Exercise objective: Repeat the data below exactly, dropping any pictures it holds.

Supplied information:
---
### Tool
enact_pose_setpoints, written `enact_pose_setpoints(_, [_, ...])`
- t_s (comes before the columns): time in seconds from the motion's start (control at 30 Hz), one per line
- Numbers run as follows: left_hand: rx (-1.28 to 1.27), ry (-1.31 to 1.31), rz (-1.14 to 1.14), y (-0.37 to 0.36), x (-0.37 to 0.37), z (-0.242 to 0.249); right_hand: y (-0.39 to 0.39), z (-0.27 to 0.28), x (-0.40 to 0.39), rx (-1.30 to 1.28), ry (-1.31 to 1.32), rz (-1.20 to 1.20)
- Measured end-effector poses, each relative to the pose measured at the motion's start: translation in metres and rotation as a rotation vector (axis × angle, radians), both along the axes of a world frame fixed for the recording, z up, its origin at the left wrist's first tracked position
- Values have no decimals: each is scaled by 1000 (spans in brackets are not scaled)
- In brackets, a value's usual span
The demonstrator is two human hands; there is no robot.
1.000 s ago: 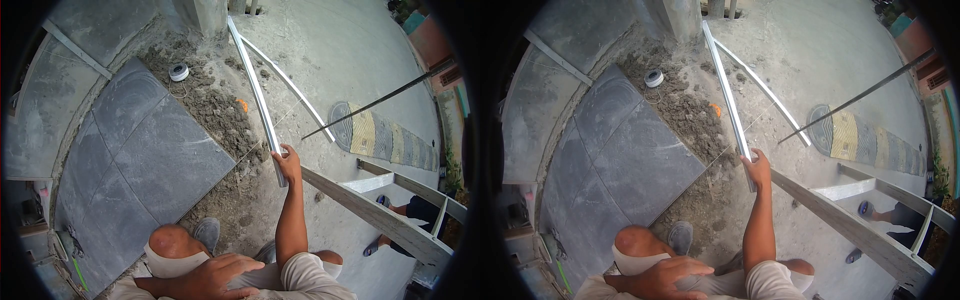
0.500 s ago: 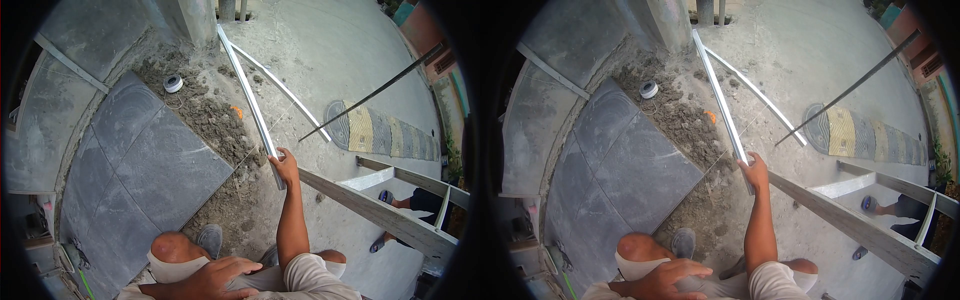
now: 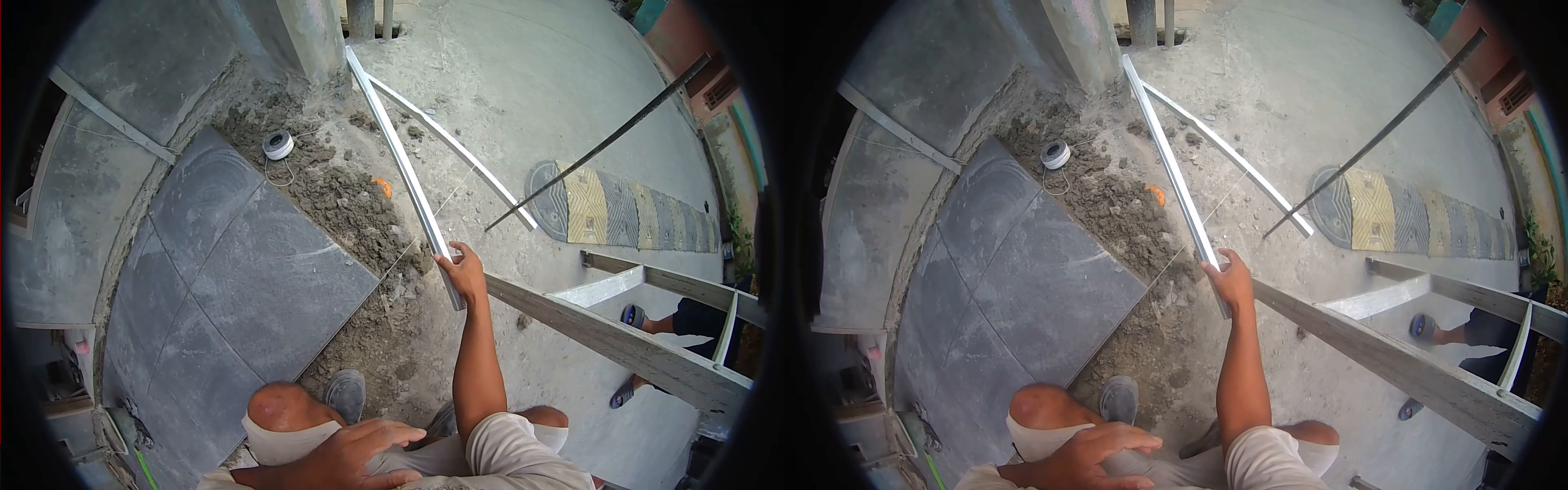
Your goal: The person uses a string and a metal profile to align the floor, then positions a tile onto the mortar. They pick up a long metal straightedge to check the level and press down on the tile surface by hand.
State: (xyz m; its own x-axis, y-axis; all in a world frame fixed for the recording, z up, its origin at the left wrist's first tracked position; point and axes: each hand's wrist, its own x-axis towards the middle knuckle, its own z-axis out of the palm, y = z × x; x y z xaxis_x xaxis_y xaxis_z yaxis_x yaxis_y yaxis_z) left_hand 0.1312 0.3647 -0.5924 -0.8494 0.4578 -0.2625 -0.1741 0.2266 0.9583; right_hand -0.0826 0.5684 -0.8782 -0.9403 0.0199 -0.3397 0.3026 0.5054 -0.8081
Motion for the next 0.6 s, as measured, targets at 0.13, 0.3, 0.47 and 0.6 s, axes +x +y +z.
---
Response to this exercise:
### Tool
enact_pose_setpoints, written `enact_pose_setpoints(_, [_, ...])`
- t_s (comes before the columns): time in seconds from the motion's start (control at 30 Hz), one per line
- Numbers run as follows: left_hand: rx (-1.28 to 1.27), ry (-1.31 to 1.31), rz (-1.14 to 1.14), y (-0.37 to 0.36), x (-0.37 to 0.37), z (-0.242 to 0.249); right_hand: y (-0.39 to 0.39), z (-0.27 to 0.28), x (-0.40 to 0.39), rx (-1.30 to 1.28), ry (-1.31 to 1.32), rz (-1.20 to 1.20)
- Measured end-effector poses, each relative to the pose measured at the motion's start: translation in metres and rotation as a rotation vector (axis × angle, radians), both along the axes of a world frame fixed for the recording, z up, its origin at the left wrist's first tracked position
- Values have no decimals: each is scaled by 1000 (spans in brackets are not scaled)
- In brackets, a value's usual span
The demonstrator is two human hands; there is no robot.
1.000 s ago: 
0.500 s ago: 
now: 
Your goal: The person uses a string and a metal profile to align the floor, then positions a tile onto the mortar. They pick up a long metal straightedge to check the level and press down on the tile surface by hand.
State: (xyz m; its own x-axis, y-axis; all in a world frame fixed for the recording, z up, its origin at the left wrist's first tracked position; point and axes: each hand's wrist, its own x-axis towards the middle knuckle, its own z-axis out of the palm, y = z × x; x y z xaxis_x xaxis_y xaxis_z yaxis_x yaxis_y yaxis_z) left_hand 0.1312 0.3647 -0.5924 -0.8494 0.4578 -0.2625 -0.1741 0.2266 0.9583; right_hand -0.0826 0.5684 -0.8782 -0.9403 0.0199 -0.3397 0.3026 0.5054 -0.8081
Motion for the next 0.6 s, as measured, targets at 0.13, 0.3, 0.47 and 0.6 s, axes +x +y +z.

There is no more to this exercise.